== WHAT NEEDS TO BE DONE ==
Both the line below containing "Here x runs" and the line containing "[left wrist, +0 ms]", along with every line between them, should be repeated exactly; no other line belongs in the answer.

[Collection entries]
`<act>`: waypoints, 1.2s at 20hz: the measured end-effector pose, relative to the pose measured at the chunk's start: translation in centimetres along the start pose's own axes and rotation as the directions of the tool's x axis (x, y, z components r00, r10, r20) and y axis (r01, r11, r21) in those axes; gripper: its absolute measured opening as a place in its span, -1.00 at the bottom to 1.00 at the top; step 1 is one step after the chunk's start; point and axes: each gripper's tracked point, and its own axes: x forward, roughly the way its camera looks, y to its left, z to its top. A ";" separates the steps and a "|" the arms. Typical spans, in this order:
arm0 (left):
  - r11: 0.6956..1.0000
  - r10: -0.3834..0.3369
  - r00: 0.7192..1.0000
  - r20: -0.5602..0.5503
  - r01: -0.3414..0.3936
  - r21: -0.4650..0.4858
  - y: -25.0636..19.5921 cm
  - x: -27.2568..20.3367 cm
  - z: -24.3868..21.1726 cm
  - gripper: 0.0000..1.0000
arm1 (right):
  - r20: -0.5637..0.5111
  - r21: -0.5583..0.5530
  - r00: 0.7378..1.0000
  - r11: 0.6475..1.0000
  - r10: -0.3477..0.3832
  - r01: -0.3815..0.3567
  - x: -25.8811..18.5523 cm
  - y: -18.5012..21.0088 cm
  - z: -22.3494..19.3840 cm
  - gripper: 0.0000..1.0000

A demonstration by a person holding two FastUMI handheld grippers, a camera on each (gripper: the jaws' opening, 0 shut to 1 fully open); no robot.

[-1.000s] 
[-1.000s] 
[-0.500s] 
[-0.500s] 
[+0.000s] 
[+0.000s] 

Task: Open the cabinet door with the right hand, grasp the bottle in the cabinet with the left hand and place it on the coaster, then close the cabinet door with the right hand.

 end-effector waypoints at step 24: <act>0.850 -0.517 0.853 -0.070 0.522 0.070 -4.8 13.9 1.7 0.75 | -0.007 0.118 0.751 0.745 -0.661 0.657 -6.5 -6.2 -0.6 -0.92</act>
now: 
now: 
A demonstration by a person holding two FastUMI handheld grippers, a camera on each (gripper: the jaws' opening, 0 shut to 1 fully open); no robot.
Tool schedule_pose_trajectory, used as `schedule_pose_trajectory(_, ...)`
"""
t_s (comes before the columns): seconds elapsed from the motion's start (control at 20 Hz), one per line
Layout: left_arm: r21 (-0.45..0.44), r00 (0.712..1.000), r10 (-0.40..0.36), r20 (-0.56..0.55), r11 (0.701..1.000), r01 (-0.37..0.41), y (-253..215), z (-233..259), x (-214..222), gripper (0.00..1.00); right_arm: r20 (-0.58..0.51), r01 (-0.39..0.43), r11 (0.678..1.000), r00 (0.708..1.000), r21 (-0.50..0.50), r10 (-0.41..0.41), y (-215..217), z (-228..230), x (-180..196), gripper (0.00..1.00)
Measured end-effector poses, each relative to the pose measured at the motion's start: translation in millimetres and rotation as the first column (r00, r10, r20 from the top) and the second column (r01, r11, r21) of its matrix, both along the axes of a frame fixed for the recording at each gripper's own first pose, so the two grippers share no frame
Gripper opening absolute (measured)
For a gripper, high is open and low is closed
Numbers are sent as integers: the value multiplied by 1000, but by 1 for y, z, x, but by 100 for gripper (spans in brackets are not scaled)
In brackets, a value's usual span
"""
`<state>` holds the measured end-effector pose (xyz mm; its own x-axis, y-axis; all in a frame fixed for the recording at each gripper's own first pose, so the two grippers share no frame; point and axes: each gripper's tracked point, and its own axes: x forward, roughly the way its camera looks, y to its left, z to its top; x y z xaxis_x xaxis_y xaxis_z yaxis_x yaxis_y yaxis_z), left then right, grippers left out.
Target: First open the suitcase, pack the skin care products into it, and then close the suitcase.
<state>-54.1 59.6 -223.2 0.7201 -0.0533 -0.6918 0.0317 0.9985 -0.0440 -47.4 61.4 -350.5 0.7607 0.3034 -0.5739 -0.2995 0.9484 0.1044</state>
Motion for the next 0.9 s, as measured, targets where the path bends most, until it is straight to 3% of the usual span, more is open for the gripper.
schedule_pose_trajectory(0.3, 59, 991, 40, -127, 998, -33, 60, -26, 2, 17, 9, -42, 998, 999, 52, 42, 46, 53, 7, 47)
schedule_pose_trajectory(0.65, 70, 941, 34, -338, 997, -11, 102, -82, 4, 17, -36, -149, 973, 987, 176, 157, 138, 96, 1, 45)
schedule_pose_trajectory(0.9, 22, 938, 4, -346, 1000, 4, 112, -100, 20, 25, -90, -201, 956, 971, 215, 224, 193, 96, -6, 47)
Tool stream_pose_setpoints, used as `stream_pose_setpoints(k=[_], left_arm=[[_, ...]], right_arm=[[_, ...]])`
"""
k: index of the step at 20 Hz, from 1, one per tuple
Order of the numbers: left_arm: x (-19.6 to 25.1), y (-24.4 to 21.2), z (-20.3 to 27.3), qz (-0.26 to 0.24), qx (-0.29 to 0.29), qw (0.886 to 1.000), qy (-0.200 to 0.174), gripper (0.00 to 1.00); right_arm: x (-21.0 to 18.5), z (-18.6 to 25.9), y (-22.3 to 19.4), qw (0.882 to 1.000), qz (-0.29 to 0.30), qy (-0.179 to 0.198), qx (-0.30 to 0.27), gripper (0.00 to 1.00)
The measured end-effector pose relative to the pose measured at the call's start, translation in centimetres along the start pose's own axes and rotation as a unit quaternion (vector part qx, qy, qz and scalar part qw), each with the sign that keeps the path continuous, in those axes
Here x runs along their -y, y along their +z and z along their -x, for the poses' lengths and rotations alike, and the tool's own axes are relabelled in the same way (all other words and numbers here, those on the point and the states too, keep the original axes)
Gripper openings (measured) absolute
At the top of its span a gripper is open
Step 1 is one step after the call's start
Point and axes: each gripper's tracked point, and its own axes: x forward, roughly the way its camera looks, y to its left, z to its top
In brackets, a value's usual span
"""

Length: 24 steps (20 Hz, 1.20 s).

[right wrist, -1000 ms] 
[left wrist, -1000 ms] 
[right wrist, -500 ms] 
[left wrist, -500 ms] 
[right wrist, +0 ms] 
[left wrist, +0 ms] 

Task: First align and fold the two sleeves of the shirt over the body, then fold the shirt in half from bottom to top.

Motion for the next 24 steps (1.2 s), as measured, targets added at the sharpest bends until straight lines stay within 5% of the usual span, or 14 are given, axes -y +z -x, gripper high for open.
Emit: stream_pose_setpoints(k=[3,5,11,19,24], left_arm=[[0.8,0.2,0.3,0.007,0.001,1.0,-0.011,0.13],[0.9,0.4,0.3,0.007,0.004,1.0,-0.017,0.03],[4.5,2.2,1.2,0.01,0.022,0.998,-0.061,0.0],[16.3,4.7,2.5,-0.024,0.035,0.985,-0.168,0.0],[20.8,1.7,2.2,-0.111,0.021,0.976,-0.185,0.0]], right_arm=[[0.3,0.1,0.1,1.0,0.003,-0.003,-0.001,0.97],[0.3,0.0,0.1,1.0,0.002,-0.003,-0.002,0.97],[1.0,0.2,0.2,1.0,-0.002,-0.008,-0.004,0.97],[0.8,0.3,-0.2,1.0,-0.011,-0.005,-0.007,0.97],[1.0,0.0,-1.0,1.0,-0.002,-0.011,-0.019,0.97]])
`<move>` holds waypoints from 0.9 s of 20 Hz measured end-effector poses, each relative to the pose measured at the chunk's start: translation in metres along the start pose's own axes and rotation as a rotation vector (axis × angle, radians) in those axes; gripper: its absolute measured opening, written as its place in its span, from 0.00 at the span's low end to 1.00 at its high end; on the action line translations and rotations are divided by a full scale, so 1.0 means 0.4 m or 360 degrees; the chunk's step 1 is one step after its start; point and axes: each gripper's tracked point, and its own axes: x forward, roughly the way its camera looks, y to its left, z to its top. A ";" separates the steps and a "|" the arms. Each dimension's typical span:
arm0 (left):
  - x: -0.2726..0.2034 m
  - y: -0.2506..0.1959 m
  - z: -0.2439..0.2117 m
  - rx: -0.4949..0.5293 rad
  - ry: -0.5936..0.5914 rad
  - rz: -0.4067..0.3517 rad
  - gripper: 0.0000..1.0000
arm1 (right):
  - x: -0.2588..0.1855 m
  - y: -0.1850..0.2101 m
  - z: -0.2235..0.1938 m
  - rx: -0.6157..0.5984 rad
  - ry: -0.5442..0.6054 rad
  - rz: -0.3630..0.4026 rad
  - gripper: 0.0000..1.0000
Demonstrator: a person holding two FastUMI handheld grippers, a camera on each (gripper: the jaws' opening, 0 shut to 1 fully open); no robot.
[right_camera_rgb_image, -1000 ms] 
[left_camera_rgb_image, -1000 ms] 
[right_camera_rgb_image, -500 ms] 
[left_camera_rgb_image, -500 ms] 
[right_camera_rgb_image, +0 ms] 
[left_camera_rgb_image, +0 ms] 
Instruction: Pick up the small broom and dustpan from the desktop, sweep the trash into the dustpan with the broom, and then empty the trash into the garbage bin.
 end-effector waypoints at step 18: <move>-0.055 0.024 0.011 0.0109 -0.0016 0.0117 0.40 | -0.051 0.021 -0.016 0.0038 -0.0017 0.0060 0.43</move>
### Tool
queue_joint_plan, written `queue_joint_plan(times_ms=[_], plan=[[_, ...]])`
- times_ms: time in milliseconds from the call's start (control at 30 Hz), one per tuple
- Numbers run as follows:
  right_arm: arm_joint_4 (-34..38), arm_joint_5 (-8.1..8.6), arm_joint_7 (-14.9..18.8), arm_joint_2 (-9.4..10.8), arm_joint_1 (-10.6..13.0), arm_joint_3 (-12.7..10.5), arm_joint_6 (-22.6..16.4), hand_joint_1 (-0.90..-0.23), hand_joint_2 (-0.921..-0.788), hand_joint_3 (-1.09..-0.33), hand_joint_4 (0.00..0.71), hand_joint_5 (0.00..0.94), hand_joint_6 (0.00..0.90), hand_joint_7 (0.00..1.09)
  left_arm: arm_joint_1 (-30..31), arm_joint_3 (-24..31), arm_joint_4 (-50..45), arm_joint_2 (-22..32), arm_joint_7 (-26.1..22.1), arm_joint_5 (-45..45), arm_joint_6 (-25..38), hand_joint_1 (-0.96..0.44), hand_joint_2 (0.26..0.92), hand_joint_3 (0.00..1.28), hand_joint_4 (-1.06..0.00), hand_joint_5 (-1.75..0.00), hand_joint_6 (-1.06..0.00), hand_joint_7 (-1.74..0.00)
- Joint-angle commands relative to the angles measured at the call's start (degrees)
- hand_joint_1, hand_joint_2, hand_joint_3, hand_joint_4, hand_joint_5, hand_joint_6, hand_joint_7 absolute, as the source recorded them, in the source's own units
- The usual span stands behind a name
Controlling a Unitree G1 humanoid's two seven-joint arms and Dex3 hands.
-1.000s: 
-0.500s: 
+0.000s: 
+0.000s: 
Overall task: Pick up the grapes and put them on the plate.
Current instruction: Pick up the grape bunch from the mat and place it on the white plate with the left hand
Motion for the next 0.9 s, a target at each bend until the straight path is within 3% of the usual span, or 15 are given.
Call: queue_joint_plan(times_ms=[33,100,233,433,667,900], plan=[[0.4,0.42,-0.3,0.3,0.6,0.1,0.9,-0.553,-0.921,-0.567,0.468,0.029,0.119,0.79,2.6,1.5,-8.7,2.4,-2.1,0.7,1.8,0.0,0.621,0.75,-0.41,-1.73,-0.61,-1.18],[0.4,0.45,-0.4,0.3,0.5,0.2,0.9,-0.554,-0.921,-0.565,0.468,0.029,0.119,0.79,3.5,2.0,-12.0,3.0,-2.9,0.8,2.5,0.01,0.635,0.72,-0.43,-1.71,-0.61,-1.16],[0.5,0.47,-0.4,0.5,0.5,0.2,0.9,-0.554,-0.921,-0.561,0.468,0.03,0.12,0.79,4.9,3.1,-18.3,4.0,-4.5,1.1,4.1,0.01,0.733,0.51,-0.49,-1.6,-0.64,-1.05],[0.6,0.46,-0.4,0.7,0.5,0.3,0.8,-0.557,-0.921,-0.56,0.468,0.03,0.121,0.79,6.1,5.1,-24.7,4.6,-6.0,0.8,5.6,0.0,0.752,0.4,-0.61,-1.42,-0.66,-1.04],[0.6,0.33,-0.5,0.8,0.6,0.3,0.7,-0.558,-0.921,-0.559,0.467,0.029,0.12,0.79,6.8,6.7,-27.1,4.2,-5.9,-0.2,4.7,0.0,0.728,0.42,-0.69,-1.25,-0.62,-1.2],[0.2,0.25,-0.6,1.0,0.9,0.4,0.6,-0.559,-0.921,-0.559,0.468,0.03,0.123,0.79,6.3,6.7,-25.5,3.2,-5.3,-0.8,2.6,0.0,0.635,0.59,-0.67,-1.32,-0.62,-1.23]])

== WRITTEN SOLUTION ==
Here x runs along their -y, y along their +z and z along their -x, for the poses' lengths and rotations alike, and the tool's own axes are relabelled in the same way (all other words and numbers here, those on the point and the states too, keep the original axes)
Gripper openings (measured) absolute
At the top of its span a gripper is open
Step 1 is one step after the call's start
Point and axes: each gripper's tracked point, and its own axes: x forward, roughly the way its camera looks, y to its left, z to its top
In brackets, a value's usual span
"""

Length: 24 steps (20 Hz, 1.20 s).

[right wrist, -1000 ms] 
[left wrist, -1000 ms] 
[right wrist, -500 ms] 
[left wrist, -500 ms] 
[right wrist, +0 ms] 
[left wrist, +0 ms] 

No other output is needed; the exercise is complete.